Crookston Castle sits atop a natural hill, emphasised by the early ring ditch, which can still be seen. To the north is a steep drop to the Levern Water. The castle has a rectangular main block, which was strengthened by a tower at each corner. This formed an irregular 'X-plan' shape, an unusual layout also seen at Hermitage Castle. Only the north-east corner tower survives to its former height, as well as the basement of the south-east tower. The two western towers were destroyed in the 15th century and never rebuilt, repairs in the 19th century have obscured even the remains of these. The main body of the castle measures about 19 m by 12 m, with walls up to 3.7 m thick, and the north-east tower is around 6m square.

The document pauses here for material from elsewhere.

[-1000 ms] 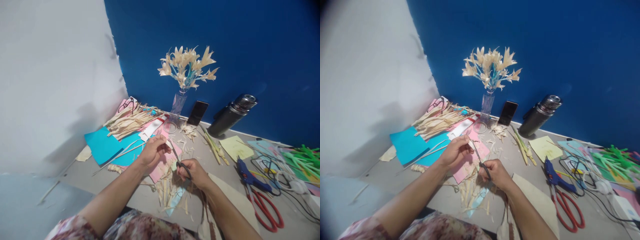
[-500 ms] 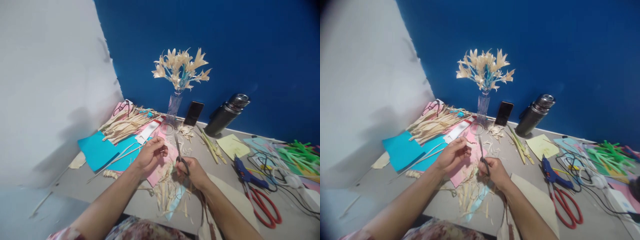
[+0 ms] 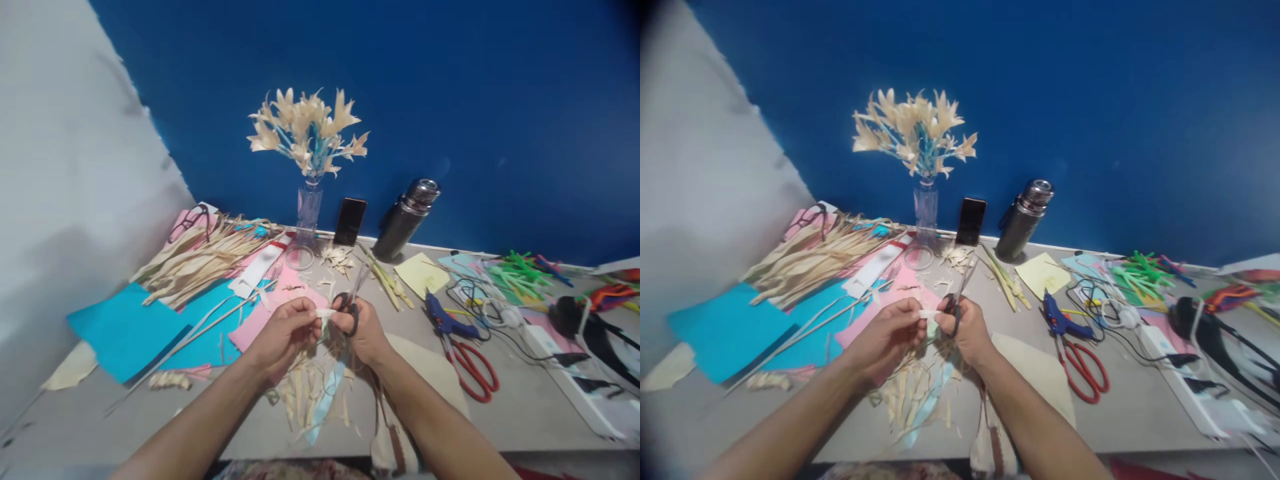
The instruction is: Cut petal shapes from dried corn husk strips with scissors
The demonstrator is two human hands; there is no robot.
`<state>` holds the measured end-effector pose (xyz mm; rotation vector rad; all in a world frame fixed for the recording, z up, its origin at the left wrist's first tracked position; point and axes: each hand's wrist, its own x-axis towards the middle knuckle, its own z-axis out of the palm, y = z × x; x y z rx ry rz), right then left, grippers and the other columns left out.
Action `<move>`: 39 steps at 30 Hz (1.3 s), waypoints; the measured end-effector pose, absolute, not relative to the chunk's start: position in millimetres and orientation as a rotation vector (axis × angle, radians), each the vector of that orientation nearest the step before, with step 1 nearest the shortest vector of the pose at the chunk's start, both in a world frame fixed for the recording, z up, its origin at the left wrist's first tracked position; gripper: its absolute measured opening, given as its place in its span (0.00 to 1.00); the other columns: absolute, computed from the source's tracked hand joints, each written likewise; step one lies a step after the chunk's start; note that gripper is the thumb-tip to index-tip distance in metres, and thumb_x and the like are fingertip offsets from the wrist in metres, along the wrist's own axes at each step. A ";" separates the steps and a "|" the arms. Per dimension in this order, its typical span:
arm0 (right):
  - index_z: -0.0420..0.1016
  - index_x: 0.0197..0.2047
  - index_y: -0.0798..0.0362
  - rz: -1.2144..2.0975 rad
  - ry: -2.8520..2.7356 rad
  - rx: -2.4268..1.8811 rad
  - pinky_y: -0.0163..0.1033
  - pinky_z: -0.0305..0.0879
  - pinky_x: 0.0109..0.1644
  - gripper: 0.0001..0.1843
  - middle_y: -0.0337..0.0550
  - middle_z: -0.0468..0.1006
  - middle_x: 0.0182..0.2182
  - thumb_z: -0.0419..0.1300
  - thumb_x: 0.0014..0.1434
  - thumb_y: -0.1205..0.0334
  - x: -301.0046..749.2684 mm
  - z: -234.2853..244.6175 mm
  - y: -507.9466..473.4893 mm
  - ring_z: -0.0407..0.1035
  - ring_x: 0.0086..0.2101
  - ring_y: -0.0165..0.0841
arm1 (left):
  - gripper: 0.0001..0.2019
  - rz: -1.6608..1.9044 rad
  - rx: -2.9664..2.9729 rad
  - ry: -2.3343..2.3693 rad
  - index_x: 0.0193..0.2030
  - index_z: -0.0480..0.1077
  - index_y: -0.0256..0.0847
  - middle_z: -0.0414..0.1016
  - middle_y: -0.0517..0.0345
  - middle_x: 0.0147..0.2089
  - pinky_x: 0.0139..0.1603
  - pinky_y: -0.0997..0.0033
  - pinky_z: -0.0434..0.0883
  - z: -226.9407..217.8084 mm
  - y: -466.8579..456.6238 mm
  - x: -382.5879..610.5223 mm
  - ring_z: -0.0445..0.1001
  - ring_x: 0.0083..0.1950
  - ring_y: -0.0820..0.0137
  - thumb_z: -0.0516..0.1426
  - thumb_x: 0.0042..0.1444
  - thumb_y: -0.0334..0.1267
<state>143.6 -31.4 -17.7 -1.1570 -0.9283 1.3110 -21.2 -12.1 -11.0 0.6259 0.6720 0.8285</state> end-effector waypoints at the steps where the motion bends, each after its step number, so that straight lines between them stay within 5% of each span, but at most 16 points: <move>1: 0.72 0.31 0.55 1.313 -0.933 -1.162 0.32 0.55 0.25 0.14 0.32 0.68 0.20 0.69 0.41 0.62 143.8 -17.0 -31.0 0.58 0.20 0.25 | 0.08 0.818 0.635 0.678 0.31 0.65 0.36 0.73 0.56 0.26 0.26 0.79 0.67 -11.6 -11.2 -21.9 0.72 0.26 0.75 0.63 0.52 0.33; 28: 0.72 0.33 0.55 1.263 -0.879 -1.156 0.32 0.51 0.24 0.14 0.32 0.66 0.19 0.69 0.44 0.60 151.2 -13.8 -27.9 0.55 0.20 0.25 | 0.10 0.925 0.721 0.737 0.30 0.68 0.37 0.69 0.62 0.23 0.24 0.81 0.63 -14.8 -9.9 -16.9 0.68 0.24 0.78 0.66 0.48 0.35; 39: 0.75 0.32 0.56 1.385 -0.866 -1.105 0.32 0.49 0.22 0.13 0.39 0.75 0.24 0.69 0.45 0.59 153.0 -12.3 -26.9 0.55 0.19 0.24 | 0.08 0.908 0.607 0.648 0.31 0.66 0.38 0.69 0.61 0.25 0.27 0.79 0.65 -11.1 -9.8 -18.9 0.69 0.25 0.77 0.63 0.50 0.32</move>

The entrance is on the north side, adjacent to the north-east tower, and defended by a portcullis and two doors. A straight mural stair leads up to the right, while ahead is a barrel-vaulted basement with slit windows and a well. The hall is at first-floor level, and was also vaulted, rising to 8.3 m high. A turnpike stair in the south-east corner gave access to another storey above the hall, as well as upper rooms in the eastern towers. The towers had one room on each floor. In the basement of the north-east tower is a prison only accessible from above, while at the top there is access to the four storeys of the tower, via modern iron ladders, opening onto an impressive view from the roof. The top of the north-east tower, including corbels, was also rebuilt in the 19th century.

==Verse and fiction==
The poets Robert Burns, William Motherwell and Robert Tannahill have all mentioned the castle in their works, while Sir Walter Scott, in his 1820 novel The Abbot, suggested Mary, Queen of Scots, watched the Battle of Langside from beneath its yew tree, although the topography makes this impossible.